Getting API security right - Philippe De Ryck - NDC London 2023

API Security Takeaways

• Centralized handling of credentials and client authentication is crucial for security.
• JSON Web Tokens (JWT) are a common solution, but not the only one; Reference Tokens can also be used.
• Token introspection is essential for authorization decisions.
• Authorization policies should be separate from the API code, and use annotations or API contracts for validation.
• Mass assignment vulnerabilities are common and can be addressed through proper permissions and checks.
• Tokens can be validated independently, eliminating the need for client-server communication.
• Tokens should not contain sensitive data, and sensitive data should be separated and carefully handled.
• Real-world applications require careful consideration of security, including token expiration, revocation, and revocation_ENDPOINT.

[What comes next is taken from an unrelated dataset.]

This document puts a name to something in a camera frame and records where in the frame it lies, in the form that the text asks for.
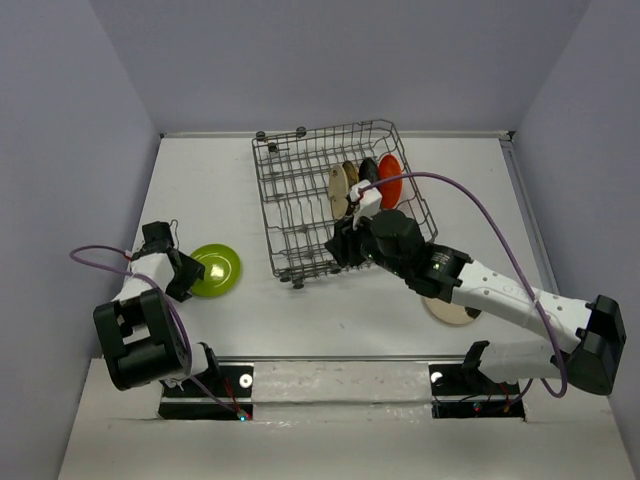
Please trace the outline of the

• Tools like Open Policy Agent (OPA) and OpenAPI can help with security and validation.
• The API firewalls are essential for security, and can help prevent attacks.
• Testing APIs in their natural habitat is crucial for security.
• API gateways and firewalls can help with security and validation.
• Infrastructure as Code (IaC) can help with security and automation.
• Session replication can be used to improve security and availability.
• Educational resources, such as workshops and tutorials, can help developers improve their security skills.
• François Delport and Martin Zugec are experts in API security and can offer valuable insights and training.